Nvidia becomes first company to cross US$4 trillion in market value
Sign up now: Get ST's newsletters delivered to your inbox
Nvidia now has a market value greater than the GDP of France, Britain or India.
PHOTO: REUTERS
NEW YORK – Nvidia became the first company to touch US$4 trillion (S$5 trillion) in market value on July 9, a new milestone in Wall Street’s bet that artificial intelligence (AI) will transform the global economy.
Shortly after the stock market opened, Nvidia vaulted as high as US$164.42, giving it a valuation above US$4 trillion. The stock later pared gains to close up 1.8 per cent at US$162.88, just under the record threshold.
“The market has an incredible certainty that AI is the future,” said Mr Steve Sosnick of Interactive Brokers. “Nvidia is certainly the company most positioned to benefit from that gold rush.”

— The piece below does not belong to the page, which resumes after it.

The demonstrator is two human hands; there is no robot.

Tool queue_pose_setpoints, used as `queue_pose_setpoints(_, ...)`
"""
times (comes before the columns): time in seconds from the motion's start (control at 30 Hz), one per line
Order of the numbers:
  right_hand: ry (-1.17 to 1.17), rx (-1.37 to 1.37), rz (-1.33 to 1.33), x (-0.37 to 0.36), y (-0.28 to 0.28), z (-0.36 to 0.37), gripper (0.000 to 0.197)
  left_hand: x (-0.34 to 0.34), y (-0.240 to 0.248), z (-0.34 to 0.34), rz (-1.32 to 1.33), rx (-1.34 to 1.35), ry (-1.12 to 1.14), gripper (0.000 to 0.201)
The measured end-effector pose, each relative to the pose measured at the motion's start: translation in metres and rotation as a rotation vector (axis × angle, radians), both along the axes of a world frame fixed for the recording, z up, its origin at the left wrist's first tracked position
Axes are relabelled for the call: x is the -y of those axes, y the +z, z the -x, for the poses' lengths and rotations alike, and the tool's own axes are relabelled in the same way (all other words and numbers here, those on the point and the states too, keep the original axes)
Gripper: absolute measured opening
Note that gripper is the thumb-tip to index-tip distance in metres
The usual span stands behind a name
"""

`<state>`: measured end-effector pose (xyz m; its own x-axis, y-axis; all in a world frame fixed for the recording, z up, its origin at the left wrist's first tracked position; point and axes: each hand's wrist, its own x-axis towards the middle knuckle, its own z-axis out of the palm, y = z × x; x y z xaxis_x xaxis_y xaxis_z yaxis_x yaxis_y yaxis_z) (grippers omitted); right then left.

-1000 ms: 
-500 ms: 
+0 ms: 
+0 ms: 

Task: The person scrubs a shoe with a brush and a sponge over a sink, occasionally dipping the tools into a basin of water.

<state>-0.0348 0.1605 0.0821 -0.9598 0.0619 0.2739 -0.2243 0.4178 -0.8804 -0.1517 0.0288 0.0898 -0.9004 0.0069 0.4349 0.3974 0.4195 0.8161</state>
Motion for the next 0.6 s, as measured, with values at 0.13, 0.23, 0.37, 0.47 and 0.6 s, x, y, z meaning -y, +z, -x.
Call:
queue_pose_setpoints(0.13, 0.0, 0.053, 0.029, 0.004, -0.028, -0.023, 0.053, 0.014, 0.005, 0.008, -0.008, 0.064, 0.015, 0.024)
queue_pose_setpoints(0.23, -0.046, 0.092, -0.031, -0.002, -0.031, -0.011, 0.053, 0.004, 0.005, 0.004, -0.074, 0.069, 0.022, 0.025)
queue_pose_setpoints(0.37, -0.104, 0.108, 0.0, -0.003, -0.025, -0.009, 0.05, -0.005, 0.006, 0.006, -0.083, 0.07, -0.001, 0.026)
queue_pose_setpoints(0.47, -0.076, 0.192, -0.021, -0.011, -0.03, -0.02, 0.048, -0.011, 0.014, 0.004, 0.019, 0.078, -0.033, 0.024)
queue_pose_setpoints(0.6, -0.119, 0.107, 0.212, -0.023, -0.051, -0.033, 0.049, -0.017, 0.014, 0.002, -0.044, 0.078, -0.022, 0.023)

Nvidia, led by electrical engineer Jensen Huang, now has a market value greater than the gross domestic product of France, Britain or India, a testament to investor confidence that AI will spur a new era of robotics and automation.

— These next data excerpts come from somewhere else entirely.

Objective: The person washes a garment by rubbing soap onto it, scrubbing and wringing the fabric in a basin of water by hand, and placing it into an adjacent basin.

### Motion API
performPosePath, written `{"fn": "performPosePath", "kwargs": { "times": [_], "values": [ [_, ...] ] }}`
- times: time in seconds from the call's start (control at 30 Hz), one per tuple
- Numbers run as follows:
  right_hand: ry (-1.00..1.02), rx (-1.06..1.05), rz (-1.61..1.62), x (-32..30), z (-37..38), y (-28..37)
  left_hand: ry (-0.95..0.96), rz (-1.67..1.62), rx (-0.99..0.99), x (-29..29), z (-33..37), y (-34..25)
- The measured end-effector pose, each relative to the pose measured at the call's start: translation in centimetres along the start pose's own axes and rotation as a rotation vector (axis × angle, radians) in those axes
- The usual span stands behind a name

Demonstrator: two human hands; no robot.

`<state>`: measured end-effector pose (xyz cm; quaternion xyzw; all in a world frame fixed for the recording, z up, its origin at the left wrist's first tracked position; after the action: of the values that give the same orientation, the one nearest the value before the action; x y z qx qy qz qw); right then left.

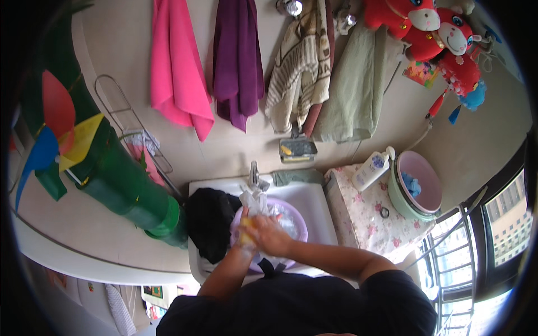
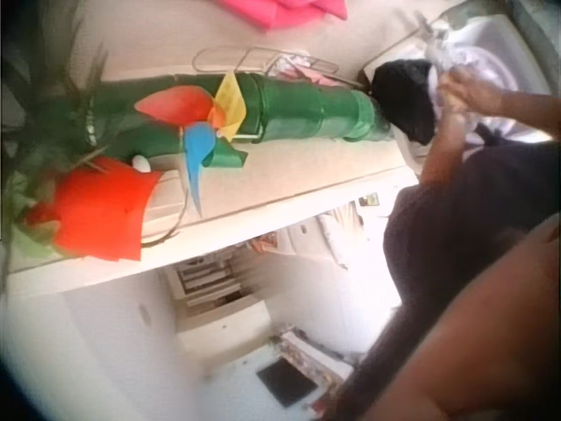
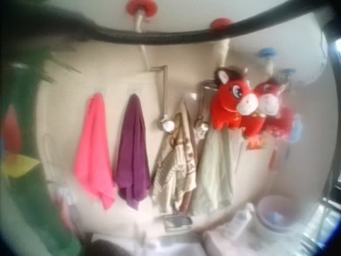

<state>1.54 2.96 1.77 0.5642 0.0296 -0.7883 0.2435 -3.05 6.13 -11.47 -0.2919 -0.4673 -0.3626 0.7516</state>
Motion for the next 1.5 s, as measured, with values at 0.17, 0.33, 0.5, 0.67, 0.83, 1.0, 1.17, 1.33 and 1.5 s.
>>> {"fn": "performPosePath", "kwargs": {
  "times": [0.17, 0.33, 0.5, 0.67, 0.83, 1.0, 1.17, 1.33, 1.5],
  "values": [
    [-0.05, 0.627, 0.098, 3.0, -0.4, -10.9, -0.64, 0.186, 0.0, -4.0, -1.2, -0.6],
    [0.023, 0.109, -0.008, 2.5, 0.7, -2.6, 0.044, 0.065, 0.08, 3.9, -0.1, -0.2],
    [-0.046, 0.499, 0.065, 2.2, 0.6, -8.4, -0.508, 0.088, -0.042, 1.3, 0.7, -0.1],
    [-0.002, 0.223, -0.031, 2.1, 0.5, -2.7, -0.483, 0.586, 0.189, -11.5, -3.4, -1.5],
    [0.059, 0.493, -0.187, 5.8, -0.1, -11.3, -0.523, 0.403, 0.049, -4.1, -0.9, -1.1],
    [0.23, 0.349, -0.016, 4.5, 0.6, -4.7, -0.424, 0.265, 0.109, -1.1, -2.4, -0.1],
    [0.065, 0.444, 0.003, 4.0, 0.1, -8.9, -0.594, 0.078, -0.072, -4.9, -0.4, 0.2],
    [-0.029, 0.345, -0.116, 2.3, 1.5, -8.4, -0.785, 0.397, 0.135, 1.0, -0.9, -1.3],
    [0.021, 0.151, -0.142, 2.3, 1.6, -5.7, -0.434, 0.018, -0.024, -2.9, 2.8, -1.1]
  ]
}}
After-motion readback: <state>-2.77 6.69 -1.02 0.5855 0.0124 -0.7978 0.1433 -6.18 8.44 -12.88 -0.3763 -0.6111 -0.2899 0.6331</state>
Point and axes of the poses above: each hand's wrist, its own z-axis towards the middle knuckle, its own x-axis out of the palm, y = z × x, the point moved 9 cm from there along z, towards the middle knuckle, and after that the axes turned 4 degrees about y, right-handed, at the moved point
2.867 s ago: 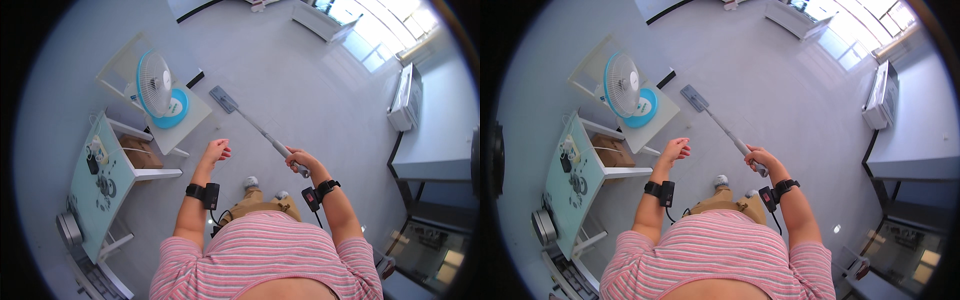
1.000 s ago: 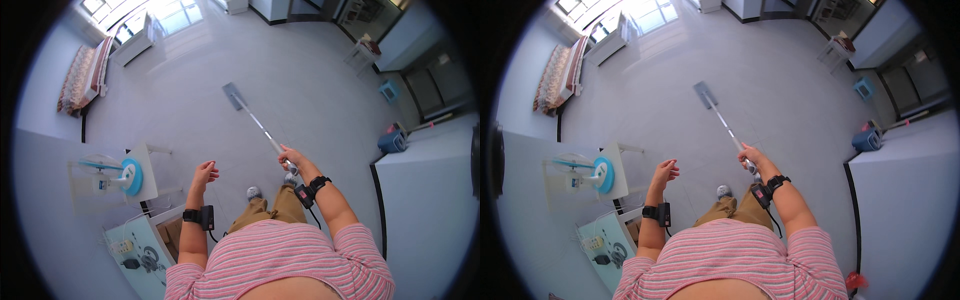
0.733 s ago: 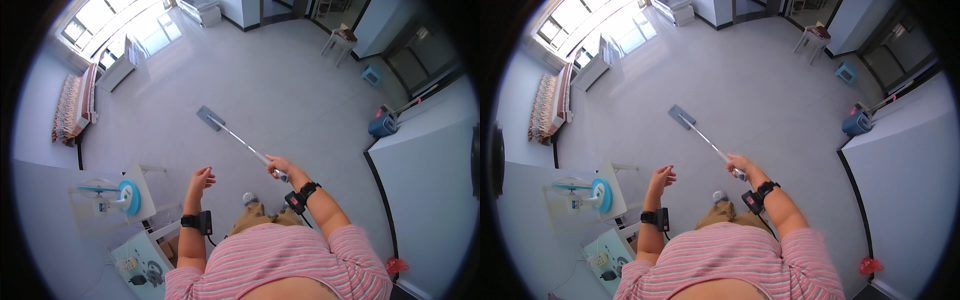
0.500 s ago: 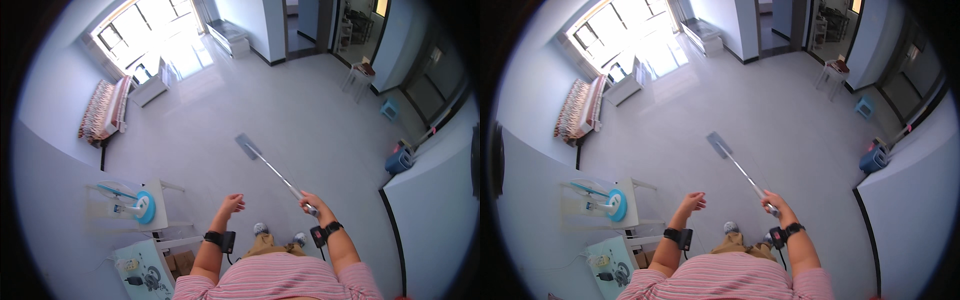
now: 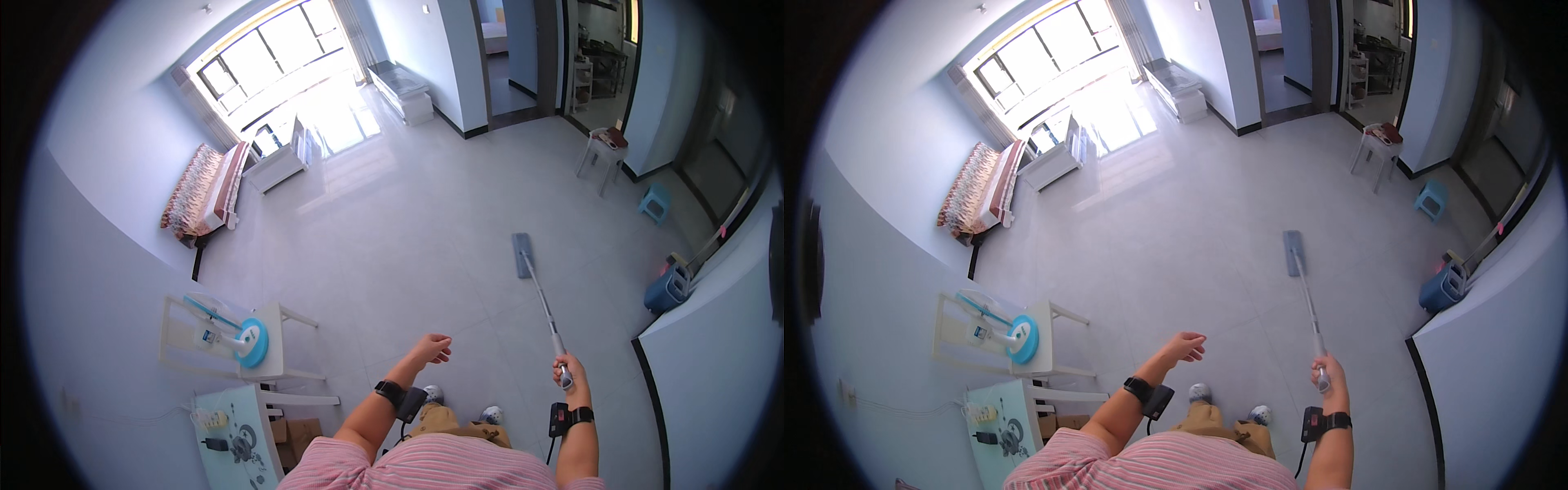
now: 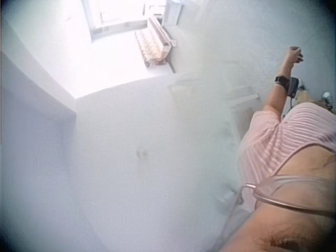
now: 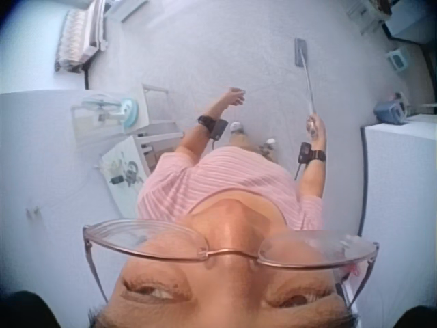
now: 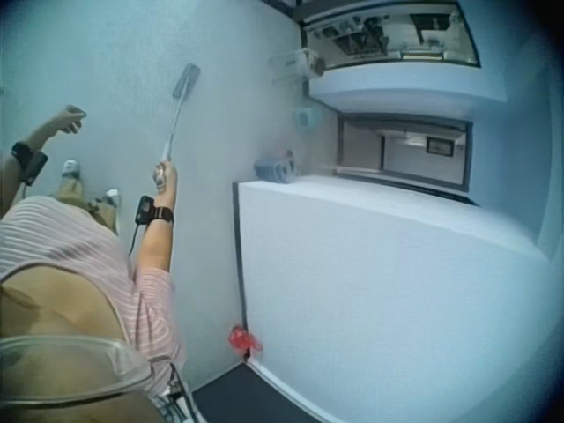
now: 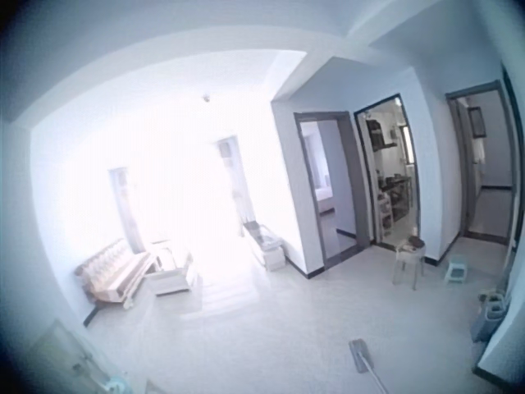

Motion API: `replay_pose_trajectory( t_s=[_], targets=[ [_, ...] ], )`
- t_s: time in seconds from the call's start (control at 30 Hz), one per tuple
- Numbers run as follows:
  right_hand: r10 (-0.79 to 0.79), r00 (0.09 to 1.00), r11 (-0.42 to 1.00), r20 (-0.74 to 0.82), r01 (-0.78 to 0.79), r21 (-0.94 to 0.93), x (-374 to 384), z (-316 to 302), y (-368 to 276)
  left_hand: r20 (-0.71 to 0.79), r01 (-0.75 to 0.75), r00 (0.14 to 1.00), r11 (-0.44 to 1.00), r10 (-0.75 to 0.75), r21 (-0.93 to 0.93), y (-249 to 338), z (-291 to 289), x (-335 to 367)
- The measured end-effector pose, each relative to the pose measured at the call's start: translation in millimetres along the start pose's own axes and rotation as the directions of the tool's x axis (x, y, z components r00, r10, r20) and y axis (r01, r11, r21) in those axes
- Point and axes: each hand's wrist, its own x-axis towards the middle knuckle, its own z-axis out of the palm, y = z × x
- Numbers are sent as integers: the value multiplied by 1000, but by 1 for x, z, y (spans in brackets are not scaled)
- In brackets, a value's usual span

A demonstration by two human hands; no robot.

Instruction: The person is mopping the tiled floor of an apartment using a flat mop, covering the hallway, kitchen area, and rooms.

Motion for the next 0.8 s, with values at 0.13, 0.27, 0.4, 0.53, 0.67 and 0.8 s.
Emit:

The US chip giant’s latest surge is helping drive a recovery in the broader stock market, as Nvidia itself outperforms major indices.

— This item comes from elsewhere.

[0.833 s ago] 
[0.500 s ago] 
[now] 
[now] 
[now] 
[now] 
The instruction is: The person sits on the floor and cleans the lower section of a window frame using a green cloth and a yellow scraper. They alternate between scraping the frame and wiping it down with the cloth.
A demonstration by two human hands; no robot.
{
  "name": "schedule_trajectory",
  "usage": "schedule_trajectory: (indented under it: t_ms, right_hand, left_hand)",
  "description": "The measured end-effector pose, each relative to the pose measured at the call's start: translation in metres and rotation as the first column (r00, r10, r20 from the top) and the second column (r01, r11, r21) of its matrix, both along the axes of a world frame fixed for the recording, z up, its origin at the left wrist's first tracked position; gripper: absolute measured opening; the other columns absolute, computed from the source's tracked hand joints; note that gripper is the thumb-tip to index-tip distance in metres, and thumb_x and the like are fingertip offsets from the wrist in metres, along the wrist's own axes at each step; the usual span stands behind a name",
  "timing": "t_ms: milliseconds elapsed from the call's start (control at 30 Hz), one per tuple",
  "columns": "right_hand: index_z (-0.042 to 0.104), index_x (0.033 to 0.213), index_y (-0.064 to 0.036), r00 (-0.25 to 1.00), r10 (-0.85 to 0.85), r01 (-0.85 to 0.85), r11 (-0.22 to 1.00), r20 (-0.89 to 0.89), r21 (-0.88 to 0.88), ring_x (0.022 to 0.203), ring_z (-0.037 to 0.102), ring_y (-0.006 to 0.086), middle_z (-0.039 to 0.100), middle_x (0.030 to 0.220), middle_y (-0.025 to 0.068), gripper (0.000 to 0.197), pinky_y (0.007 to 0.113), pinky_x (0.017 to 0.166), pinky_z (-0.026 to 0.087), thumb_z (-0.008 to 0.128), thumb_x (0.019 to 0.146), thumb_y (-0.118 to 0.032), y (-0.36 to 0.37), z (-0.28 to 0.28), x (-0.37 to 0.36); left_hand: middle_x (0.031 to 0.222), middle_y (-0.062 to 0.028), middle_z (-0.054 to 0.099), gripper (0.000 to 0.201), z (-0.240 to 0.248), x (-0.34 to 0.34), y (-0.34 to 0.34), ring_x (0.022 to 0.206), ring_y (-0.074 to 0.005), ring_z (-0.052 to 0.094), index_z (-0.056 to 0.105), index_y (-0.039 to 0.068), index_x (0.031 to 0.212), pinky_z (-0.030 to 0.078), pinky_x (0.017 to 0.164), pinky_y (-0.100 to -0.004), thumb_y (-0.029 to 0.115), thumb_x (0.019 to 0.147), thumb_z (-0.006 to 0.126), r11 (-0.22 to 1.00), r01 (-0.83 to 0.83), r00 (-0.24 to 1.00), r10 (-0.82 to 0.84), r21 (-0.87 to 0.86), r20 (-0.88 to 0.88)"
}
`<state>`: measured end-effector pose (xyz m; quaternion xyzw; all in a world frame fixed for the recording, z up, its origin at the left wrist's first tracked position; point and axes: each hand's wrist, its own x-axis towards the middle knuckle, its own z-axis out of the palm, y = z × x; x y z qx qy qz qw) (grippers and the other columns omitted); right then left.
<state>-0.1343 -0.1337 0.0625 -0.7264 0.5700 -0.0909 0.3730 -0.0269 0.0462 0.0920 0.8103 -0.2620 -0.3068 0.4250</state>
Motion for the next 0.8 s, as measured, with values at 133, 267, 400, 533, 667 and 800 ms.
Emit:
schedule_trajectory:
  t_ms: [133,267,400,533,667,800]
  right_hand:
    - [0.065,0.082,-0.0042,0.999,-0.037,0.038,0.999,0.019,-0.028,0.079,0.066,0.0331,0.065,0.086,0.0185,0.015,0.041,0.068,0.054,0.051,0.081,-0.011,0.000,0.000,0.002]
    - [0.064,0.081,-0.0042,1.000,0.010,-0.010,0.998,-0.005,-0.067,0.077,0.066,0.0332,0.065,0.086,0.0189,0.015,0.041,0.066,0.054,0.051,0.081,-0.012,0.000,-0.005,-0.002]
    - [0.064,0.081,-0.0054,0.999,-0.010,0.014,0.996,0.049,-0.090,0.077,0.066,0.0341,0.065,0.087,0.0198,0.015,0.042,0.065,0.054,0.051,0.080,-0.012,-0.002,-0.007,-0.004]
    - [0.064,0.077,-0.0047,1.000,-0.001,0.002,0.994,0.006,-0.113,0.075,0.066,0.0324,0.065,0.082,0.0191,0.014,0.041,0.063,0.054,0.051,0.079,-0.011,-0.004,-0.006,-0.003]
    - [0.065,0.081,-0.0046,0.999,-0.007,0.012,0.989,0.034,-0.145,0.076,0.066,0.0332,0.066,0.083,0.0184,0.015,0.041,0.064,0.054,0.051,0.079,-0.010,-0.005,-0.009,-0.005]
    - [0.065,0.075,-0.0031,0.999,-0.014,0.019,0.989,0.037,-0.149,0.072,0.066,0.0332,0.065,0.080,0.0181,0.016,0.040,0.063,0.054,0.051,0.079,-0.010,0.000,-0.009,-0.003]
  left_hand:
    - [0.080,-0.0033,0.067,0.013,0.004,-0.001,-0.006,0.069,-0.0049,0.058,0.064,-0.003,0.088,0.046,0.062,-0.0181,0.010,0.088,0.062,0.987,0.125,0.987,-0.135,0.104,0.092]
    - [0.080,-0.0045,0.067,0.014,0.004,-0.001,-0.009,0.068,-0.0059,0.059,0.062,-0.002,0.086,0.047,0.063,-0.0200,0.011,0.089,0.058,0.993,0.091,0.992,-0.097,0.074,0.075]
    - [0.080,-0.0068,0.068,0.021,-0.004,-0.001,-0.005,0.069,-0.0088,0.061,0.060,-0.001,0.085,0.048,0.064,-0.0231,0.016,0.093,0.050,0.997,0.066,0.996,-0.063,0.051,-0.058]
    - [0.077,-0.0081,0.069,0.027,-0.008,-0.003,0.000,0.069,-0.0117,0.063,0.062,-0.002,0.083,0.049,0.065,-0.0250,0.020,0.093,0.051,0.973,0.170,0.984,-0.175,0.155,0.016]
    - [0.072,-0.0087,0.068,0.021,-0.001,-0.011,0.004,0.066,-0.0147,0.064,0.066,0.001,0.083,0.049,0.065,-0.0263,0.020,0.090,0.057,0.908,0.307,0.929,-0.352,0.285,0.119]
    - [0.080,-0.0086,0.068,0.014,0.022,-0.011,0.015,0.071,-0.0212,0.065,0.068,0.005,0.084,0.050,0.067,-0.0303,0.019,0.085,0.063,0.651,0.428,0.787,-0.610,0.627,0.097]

Part of this is due to relief that US President Donald Trump has walked back his most draconian tariffs, which pummelled global markets in early April.
Even as Mr Trump announced new tariff actions in recent days, US stocks have stayed at lofty levels, with the tech-centered Nasdaq ending at a fresh record on July 9.
While Nvidia still faces US export controls to China and broader tariff uncertainty, the firm’s deal to build AI infrastructure in Saudi Arabia during a Trump state visit in May showed a potential upside in the US President’s trade policy.
In the most recent quarter, Nvidia reported earnings of nearly US$19 billion despite a US$4.5 billion hit from US export controls limiting sales of cutting-edge technology to China.
In 2025 so far, the company’s shares have risen more than 21 per cent, whereas the Nasdaq has gained 6.7 per cent.
Taiwan-born Mr Huang has wowed investors with a series of advances, including its core product: graphics processing units (GPUs), key to many of the generative AI programs behind autonomous driving, robotics and other cutting-edge domains.
The firm has also unveiled its Blackwell next-generation technology allowing more super processing capacity. One of its advances is “real-time digital twins”, significantly speeding production development time in manufacturing, aerospace and myriad other sectors.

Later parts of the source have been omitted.